Definition

Sacral agenesis is a rare congenital condition characterized by the partial or complete absence of the sacral portion of the spine. It falls under the spectrum of caudal regression syndrome (CRS), a disorder affecting the development of the lower spine and adjacent structures. The severity of the condition can vary, ranging from minor sacral hypoplasia to the complete absence of the sacrum and lumbar spine.

Causes and Risk Factors

The exact cause of sacral agenesis is not fully understood, but several factors have been associated with its development:

Maternal Diabetes Mellitus – One of the strongest risk factors, with a significantly higher incidence in infants born to mothers with pregestational or poorly controlled gestational diabetes.
Genetic Factors – Although most cases are sporadic, some familial cases have been reported, suggesting a possible genetic predisposition.
Vascular Disruptions – Abnormal blood supply to the developing caudal region during early fetal development may contribute to the condition.
Teratogenic Factors – Exposure to certain toxins or medications during pregnancy may increase the risk.

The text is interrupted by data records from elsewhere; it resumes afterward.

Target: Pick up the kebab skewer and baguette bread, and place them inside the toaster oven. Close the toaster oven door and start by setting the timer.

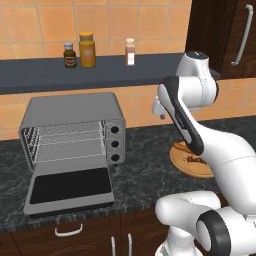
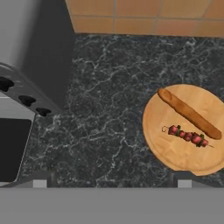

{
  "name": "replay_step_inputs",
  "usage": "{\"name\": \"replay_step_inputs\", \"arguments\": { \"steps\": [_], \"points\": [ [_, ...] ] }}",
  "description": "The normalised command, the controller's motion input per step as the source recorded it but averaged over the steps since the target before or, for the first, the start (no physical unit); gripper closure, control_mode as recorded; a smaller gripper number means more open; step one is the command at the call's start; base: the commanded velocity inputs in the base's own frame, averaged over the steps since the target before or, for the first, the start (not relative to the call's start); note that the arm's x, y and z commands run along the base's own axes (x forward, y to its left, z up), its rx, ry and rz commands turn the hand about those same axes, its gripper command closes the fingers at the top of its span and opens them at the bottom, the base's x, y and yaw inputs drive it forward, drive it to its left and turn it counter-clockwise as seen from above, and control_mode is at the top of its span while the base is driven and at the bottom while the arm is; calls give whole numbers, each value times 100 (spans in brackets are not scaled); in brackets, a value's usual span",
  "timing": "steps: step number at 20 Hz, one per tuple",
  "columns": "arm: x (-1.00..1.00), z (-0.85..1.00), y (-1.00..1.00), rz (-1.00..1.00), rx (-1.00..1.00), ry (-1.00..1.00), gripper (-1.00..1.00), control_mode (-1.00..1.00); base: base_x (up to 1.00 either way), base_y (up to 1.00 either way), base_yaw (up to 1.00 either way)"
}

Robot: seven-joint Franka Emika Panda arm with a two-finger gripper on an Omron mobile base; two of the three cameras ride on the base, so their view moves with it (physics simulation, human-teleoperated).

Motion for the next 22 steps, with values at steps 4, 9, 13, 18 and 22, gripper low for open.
{"name": "replay_step_inputs", "arguments": {
  "steps": [4, 9, 13, 18, 22],
  "points": [
    [-38, 0, 30, 0, 0, -8, -100, -100, 0, 0, 0],
    [-65, 0, 100, -1, -2, -22, -100, -100, 0, 0, 0],
    [-5, 0, 100, -8, 0, -26, -100, -100, 0, 0, 0],
    [0, 0, 85, -14, 1, -30, -100, -100, 0, 0, 0],
    [0, -10, 51, -12, 7, -27, -100, -100, 0, 0, 0]
  ]
}}
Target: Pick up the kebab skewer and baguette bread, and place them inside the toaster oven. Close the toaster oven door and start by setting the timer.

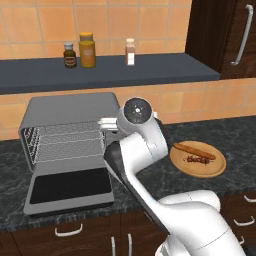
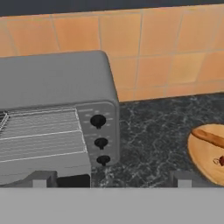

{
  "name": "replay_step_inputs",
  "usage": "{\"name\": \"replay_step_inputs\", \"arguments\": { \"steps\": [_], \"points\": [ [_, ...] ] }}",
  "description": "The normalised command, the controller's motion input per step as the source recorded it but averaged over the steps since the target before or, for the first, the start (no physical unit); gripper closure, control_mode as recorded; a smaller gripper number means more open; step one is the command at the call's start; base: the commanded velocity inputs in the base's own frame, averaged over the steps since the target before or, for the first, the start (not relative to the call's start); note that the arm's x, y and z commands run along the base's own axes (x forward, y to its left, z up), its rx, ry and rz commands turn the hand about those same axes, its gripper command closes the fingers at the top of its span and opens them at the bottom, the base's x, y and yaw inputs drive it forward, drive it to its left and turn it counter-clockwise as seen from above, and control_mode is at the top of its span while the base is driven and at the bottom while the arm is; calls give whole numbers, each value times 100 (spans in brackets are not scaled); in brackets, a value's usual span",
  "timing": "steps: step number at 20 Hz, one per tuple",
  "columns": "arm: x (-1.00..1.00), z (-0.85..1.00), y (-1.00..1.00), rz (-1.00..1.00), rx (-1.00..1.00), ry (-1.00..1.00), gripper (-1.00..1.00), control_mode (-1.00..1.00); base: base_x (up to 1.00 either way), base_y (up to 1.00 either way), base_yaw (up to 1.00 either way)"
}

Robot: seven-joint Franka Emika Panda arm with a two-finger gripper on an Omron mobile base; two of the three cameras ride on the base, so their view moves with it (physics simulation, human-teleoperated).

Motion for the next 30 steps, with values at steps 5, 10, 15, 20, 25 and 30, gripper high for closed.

Symptoms and Clinical Features

The clinical presentation of sacral agenesis varies depending on the severity of the malformation and associated anomalies. Common features include:

Musculoskeletal abnormalities – Shortened trunk, limb deformities, hip dislocations, and clubfoot.
Neurological deficits – Impaired sensation and motor function in the lower extremities, leading to difficulty walking or complete paralysis.
Urological and gastrointestinal issues – Neurogenic bladder, incontinence, constipation, or anal atresia due to sacral nerve involvement.
Spinal deformities – Scoliosis, kyphosis, or lordosis may develop due to spinal instability.

Diagnosis

Sacral agenesis is diagnosed through a combination of:

Prenatal ultrasound – May detect spinal abnormalities as early as the first trimester.
X-ray and MRI – Essential for assessing the extent of sacral and spinal abnormalities.
Neurological and urological evaluations – Help determine the impact on bladder and bowel function.

Treatment and Management

There is no cure for sacral agenesis, but management focuses on improving function and quality of life:

Orthopedic interventions – Physical therapy, orthotics, and in severe cases, corrective surgeries for limb deformities.
Urological management – Catheterization, bladder augmentation, or other interventions to address incontinence.
Bowel management programs – Dietary changes, enemas, or surgical procedures to improve bowel function.
Spinal surgery – In cases with severe spinal instability or deformities.

Prognosis

The prognosis depends on the severity of the condition and the extent of associated complications. Many individuals with mild sacral agenesis can lead independent lives with proper medical care and rehabilitation, while more severe cases may require lifelong medical support.